* [What is expected]: I need the lines below from the one with "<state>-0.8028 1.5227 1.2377" down to the one with "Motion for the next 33" reproduced exactly, both ends included, and nothing else.

________

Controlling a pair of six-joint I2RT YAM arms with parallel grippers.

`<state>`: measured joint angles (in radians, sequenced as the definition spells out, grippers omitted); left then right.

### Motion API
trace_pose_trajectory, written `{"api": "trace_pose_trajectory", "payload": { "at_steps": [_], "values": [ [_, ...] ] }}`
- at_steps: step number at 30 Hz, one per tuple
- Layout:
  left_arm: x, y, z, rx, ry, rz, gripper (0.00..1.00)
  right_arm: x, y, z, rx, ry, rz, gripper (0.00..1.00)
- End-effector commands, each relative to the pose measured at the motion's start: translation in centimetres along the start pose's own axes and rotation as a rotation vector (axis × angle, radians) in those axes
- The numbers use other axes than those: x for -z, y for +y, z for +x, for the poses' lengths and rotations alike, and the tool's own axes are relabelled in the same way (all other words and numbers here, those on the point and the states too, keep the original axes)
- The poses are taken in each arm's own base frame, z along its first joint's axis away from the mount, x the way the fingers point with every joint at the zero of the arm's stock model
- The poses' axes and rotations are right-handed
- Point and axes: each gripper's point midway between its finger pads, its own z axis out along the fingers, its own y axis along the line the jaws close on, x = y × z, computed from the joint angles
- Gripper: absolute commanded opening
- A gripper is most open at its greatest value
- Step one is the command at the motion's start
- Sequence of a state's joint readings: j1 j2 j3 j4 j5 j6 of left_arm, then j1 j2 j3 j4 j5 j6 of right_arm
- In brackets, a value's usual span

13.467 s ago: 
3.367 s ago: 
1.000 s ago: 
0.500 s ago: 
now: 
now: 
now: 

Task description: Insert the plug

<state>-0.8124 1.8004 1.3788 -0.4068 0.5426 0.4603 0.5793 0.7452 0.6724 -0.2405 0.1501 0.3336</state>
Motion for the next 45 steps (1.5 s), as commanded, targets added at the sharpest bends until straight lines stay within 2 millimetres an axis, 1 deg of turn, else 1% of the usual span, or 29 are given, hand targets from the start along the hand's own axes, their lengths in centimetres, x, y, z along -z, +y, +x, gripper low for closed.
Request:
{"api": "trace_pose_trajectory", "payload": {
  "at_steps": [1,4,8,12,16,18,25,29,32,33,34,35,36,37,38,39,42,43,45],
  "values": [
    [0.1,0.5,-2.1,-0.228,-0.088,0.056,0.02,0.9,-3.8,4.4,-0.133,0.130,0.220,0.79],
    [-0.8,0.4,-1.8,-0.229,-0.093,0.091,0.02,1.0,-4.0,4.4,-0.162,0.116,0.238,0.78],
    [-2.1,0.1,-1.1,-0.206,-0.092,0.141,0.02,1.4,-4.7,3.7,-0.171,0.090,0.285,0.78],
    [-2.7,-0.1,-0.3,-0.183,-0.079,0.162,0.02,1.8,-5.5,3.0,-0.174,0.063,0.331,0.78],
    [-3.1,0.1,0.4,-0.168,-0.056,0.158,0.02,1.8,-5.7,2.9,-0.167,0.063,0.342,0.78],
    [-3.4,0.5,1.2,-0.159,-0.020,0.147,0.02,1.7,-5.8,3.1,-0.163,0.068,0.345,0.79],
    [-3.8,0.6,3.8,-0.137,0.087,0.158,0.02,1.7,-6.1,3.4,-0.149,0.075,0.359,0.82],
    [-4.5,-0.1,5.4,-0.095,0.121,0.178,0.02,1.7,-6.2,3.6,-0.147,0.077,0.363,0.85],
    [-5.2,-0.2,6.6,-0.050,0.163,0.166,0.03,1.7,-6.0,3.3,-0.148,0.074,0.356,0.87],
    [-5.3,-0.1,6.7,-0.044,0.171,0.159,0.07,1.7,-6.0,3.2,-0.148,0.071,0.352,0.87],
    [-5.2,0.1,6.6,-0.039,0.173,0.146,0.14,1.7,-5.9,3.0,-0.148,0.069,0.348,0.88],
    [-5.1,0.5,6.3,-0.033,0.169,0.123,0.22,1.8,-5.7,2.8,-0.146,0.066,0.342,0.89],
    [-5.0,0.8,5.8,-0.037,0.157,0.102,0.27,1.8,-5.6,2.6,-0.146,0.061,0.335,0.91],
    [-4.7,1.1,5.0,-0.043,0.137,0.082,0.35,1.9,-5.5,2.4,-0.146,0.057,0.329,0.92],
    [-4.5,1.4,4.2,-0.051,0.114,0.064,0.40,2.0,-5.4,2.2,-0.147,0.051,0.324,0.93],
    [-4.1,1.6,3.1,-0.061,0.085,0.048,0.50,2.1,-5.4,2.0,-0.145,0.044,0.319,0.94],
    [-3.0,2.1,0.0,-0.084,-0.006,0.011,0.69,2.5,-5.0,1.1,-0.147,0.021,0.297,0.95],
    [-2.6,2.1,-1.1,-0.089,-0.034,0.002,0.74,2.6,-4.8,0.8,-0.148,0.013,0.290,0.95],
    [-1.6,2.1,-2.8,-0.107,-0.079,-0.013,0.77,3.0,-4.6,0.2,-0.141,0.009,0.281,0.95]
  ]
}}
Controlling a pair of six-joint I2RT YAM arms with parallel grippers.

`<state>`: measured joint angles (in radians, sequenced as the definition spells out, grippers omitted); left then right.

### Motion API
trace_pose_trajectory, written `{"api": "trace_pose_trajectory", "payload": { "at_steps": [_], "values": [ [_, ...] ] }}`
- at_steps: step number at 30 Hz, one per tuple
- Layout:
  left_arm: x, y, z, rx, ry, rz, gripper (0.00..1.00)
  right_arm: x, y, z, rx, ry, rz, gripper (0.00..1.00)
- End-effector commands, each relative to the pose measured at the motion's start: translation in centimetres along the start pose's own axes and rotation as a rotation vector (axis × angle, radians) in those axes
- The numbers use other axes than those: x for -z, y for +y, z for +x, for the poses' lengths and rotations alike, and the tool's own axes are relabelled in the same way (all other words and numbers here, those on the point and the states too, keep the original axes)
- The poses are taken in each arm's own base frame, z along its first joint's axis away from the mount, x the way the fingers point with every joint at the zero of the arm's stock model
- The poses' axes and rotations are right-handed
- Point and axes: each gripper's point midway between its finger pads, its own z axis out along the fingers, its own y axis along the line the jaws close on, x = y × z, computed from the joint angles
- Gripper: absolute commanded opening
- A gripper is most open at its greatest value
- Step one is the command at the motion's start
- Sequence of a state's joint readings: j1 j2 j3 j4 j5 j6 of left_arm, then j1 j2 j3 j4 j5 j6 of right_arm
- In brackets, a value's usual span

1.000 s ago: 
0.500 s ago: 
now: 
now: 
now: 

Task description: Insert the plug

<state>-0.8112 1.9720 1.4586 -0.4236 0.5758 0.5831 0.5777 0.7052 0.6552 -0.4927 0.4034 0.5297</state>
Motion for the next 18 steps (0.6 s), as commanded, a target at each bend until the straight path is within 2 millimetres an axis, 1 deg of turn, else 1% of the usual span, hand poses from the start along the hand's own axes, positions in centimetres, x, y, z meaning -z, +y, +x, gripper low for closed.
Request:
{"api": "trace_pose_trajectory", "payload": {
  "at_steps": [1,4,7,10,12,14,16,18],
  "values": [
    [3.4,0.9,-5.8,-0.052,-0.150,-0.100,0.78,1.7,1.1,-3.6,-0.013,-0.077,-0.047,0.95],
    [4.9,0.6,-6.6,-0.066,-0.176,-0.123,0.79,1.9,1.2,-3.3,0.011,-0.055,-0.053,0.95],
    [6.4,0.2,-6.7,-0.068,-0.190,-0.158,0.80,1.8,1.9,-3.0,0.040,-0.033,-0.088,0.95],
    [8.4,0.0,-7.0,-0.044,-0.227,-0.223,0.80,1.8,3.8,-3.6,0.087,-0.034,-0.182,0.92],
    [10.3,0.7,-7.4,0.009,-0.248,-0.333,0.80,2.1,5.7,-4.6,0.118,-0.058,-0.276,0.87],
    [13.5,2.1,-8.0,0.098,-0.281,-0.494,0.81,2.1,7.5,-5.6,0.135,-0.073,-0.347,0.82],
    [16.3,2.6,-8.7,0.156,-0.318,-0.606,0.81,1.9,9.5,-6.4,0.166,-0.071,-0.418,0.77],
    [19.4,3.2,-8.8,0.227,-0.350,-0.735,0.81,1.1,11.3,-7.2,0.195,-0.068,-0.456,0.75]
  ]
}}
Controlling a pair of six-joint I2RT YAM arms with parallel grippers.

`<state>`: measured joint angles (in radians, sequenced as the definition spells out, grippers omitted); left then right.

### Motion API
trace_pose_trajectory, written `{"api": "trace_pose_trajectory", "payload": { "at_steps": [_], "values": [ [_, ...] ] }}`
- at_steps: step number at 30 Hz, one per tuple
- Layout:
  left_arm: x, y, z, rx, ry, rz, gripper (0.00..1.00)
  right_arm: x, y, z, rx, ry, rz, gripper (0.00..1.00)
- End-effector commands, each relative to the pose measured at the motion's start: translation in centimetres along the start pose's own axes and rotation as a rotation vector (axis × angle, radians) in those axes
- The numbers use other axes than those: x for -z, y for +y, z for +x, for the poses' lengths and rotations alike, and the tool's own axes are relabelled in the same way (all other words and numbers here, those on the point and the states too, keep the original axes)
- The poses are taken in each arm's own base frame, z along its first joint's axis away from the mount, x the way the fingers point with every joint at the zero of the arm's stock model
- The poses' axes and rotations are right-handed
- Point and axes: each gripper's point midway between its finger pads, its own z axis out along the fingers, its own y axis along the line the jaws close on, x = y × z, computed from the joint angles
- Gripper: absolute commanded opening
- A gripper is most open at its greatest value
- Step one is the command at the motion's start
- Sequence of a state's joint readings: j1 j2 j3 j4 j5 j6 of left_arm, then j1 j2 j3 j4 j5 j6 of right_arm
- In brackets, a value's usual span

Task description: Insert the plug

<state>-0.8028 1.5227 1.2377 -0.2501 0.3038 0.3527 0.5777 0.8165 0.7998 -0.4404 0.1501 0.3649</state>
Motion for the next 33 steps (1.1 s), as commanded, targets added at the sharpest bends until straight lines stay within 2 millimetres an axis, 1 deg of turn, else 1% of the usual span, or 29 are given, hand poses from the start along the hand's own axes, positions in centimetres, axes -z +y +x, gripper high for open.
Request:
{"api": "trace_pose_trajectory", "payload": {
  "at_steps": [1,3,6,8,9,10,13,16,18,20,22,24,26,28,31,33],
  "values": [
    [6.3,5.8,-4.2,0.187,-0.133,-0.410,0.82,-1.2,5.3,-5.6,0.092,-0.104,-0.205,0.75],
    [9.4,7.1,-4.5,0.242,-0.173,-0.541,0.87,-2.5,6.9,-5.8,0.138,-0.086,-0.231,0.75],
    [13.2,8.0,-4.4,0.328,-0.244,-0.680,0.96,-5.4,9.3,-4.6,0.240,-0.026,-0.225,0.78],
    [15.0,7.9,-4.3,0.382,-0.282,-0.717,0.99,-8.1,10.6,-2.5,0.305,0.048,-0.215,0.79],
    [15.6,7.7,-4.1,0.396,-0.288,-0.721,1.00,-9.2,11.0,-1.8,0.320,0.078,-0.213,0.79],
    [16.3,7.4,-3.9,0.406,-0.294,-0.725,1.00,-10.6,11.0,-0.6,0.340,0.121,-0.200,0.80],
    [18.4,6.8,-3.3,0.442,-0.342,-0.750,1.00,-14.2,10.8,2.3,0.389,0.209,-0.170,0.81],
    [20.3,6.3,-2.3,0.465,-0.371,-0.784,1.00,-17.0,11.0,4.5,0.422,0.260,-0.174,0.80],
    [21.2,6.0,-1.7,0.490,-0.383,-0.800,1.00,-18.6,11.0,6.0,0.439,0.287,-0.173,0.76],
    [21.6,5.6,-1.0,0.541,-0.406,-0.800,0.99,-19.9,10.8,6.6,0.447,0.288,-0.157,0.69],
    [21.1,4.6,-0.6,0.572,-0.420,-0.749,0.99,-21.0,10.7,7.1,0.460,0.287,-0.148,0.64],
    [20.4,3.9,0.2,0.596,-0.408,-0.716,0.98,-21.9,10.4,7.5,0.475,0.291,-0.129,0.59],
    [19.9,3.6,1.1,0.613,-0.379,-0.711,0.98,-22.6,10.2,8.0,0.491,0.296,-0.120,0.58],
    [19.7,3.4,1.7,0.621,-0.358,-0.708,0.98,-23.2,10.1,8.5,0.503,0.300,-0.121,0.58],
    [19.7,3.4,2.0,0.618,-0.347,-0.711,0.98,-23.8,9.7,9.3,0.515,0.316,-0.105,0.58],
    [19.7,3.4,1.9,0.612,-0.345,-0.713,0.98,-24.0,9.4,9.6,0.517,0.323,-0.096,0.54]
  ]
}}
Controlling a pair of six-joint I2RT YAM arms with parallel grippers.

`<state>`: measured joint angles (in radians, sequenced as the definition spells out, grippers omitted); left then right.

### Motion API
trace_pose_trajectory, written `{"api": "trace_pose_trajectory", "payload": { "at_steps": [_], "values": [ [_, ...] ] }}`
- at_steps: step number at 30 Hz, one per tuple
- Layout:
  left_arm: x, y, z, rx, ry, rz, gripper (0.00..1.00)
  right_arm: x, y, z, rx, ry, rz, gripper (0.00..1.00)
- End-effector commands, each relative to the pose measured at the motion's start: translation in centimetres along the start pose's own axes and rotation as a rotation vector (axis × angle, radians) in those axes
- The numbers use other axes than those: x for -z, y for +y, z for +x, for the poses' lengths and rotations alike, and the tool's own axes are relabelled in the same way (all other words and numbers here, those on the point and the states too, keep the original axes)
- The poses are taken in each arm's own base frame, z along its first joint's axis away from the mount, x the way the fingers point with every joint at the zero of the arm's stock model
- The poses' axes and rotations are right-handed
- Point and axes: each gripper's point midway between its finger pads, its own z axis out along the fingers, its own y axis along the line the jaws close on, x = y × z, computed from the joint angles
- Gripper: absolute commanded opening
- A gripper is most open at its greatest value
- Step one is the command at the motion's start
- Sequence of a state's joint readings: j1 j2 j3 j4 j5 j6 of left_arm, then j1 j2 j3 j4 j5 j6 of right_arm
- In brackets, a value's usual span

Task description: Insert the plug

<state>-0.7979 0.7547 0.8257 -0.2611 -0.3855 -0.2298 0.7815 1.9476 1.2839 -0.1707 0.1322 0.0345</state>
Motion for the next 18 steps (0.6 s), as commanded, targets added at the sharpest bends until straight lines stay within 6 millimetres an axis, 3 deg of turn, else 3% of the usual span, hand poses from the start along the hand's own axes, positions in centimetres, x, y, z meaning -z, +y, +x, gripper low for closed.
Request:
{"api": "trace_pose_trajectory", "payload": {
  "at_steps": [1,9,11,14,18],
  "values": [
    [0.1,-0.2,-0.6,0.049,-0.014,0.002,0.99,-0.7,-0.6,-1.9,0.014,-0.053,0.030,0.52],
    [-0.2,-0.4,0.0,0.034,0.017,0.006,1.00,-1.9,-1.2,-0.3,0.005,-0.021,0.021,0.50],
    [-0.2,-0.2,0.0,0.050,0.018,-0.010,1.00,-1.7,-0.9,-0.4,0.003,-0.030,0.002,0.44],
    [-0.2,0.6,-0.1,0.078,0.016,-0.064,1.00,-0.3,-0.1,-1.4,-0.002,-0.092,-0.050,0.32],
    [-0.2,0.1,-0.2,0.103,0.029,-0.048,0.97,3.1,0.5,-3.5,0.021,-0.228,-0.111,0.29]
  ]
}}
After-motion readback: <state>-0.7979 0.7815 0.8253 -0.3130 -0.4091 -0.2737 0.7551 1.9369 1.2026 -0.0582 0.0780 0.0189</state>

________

* [Exercise answer]:
<state>-0.8028 1.5227 1.2377 -0.2501 0.3038 0.3527 0.5777 0.8165 0.7998 -0.4404 0.1501 0.3649</state>
Motion for the next 33 steps (1.1 s), as commanded, targets added at the sharpest bends until straight lines stay within 2 millimetres an axis, 1 deg of turn, else 1% of the usual span, or 29 are given, hand poses from the start along the hand's own axes, positions in centimetres, axes -z +y +x, gripper high for open.

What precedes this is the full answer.